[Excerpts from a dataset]
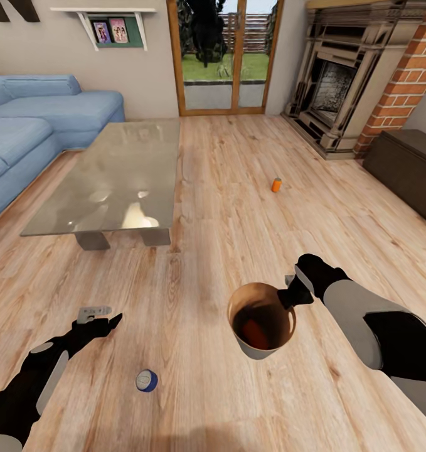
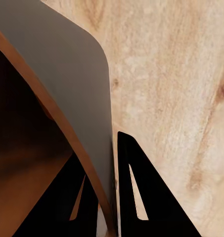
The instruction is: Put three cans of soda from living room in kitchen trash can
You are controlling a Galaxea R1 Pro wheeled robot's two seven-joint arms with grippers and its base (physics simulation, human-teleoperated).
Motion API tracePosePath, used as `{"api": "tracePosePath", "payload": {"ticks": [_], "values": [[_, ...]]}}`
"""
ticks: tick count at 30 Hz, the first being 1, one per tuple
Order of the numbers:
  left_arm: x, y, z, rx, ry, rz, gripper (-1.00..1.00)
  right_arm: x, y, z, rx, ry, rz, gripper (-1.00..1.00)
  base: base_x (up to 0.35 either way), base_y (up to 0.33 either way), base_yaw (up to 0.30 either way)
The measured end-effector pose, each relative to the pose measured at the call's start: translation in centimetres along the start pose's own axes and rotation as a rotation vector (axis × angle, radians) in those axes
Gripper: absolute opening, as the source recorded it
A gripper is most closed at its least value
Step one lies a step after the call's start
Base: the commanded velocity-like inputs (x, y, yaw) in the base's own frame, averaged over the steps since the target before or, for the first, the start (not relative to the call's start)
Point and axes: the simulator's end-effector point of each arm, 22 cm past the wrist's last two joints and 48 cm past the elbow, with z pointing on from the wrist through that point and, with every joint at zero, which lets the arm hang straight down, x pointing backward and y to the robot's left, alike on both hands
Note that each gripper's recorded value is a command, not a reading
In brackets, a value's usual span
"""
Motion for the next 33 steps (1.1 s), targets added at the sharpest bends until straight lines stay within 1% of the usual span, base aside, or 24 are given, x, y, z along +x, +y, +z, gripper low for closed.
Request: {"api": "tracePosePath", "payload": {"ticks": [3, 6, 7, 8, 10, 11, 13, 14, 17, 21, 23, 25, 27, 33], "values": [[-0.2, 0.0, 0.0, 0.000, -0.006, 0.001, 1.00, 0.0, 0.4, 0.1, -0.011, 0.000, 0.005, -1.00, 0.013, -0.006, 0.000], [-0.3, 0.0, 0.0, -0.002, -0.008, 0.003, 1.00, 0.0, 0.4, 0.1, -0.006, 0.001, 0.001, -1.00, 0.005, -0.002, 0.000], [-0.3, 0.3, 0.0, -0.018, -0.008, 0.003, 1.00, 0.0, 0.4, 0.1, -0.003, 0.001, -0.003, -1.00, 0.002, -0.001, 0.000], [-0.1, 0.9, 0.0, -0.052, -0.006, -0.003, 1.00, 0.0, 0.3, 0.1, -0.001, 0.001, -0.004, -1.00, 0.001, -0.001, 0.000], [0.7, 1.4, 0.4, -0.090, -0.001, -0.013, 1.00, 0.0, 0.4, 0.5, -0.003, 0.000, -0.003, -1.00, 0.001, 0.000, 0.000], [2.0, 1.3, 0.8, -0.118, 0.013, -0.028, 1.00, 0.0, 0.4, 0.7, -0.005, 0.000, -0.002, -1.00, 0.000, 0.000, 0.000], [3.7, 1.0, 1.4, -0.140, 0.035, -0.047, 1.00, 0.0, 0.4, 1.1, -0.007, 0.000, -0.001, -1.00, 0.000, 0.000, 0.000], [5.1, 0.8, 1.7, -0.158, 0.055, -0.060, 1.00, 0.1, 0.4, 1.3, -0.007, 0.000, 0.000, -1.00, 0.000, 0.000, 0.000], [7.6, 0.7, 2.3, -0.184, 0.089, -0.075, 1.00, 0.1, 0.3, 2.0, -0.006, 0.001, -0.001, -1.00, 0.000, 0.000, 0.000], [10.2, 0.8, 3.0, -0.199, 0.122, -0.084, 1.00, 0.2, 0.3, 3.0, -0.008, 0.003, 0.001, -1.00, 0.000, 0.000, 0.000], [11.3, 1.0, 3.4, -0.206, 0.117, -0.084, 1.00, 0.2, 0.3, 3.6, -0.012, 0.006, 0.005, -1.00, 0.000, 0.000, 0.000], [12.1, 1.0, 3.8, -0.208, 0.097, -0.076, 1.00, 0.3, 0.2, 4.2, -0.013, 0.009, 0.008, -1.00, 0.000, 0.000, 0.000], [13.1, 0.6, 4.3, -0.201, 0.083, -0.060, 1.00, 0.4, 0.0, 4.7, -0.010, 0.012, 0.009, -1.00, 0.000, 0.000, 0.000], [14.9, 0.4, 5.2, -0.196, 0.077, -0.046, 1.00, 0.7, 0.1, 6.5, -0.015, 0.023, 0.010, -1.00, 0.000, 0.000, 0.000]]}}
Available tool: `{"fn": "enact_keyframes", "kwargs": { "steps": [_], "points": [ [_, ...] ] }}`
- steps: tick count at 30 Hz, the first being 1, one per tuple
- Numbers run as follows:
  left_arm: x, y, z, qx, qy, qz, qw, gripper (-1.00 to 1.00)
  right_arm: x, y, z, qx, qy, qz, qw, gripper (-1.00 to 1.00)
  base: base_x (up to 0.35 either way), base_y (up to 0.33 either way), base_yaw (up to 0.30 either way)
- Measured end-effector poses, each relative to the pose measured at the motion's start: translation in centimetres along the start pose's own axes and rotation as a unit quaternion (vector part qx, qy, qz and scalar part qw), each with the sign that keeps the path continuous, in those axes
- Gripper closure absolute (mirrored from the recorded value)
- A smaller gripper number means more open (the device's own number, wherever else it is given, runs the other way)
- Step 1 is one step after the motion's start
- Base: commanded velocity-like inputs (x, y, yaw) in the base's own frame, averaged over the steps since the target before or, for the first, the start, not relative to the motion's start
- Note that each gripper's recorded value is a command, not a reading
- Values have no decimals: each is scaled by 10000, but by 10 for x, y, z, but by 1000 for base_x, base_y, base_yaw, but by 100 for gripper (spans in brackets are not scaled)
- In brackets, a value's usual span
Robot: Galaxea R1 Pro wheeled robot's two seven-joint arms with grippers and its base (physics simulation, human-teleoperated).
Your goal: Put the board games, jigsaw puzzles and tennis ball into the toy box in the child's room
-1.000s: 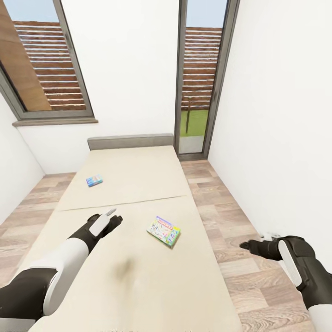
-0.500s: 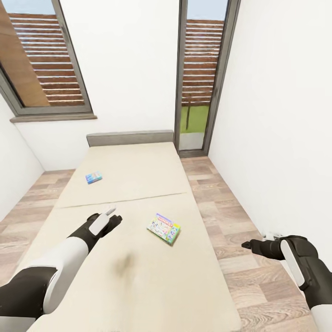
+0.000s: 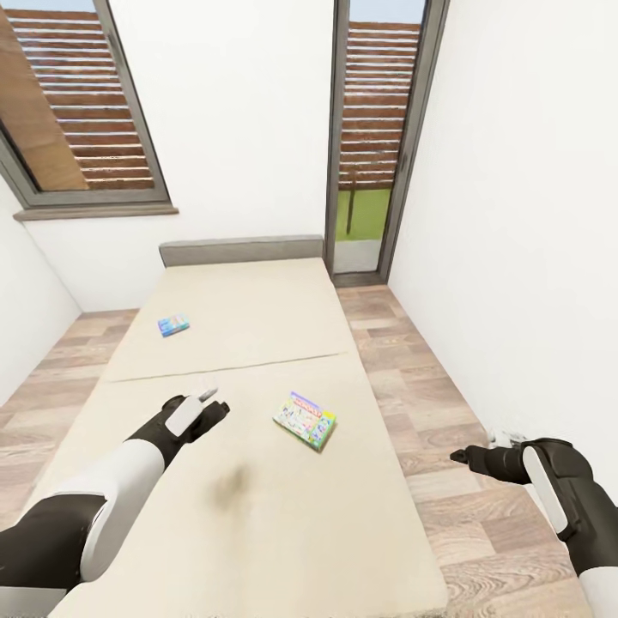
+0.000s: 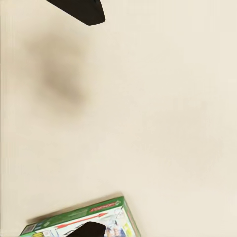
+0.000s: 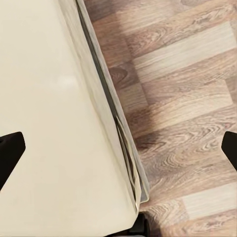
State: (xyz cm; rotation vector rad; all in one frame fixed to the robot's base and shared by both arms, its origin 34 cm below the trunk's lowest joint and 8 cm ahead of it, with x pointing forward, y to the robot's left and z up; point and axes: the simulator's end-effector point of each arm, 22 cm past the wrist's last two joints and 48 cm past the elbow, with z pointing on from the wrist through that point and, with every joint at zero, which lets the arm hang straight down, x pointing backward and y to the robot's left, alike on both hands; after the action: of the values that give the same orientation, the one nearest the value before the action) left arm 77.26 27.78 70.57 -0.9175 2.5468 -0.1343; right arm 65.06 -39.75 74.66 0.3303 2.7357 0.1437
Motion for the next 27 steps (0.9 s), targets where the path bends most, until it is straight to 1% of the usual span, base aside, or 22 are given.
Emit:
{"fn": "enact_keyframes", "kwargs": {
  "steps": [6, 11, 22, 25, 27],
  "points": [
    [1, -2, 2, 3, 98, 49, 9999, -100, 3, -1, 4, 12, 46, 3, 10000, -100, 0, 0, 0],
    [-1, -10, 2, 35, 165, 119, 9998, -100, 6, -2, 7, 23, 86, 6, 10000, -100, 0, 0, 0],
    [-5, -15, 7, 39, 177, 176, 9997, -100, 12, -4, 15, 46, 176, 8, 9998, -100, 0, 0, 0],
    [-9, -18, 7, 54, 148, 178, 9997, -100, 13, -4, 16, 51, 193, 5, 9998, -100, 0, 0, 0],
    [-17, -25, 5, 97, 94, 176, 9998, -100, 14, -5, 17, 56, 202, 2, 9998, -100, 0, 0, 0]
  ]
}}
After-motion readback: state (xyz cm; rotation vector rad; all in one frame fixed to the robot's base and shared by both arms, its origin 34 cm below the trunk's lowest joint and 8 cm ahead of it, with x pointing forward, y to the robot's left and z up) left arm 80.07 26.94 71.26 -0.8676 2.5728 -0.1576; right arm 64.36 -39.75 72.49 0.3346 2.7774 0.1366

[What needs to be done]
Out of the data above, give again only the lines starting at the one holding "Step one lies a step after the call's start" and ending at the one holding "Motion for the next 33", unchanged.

[Problem solution]
Step one lies a step after the call's start
Base: the commanded velocity-like inputs (x, y, yaw) in the base's own frame, averaged over the steps since the target before or, for the first, the start (not relative to the call's start)
Point and axes: the simulator's end-effector point of each arm, 22 cm past the wrist's last two joints and 48 cm past the elbow, with z pointing on from the wrist through that point and, with every joint at zero, which lets the arm hang straight down, x pointing backward and y to the robot's left, alike on both hands
Note that each gripper's recorded value is a command, not a reading
In brackets, a value's usual span
"""
Motion for the next 33 steps (1.1 s), targets added at the sharpest bends until straight lines stay within 1% of the usual span, base aside, or 24 are given, x, y, z along +x, +y, +z, gripper low for closed.

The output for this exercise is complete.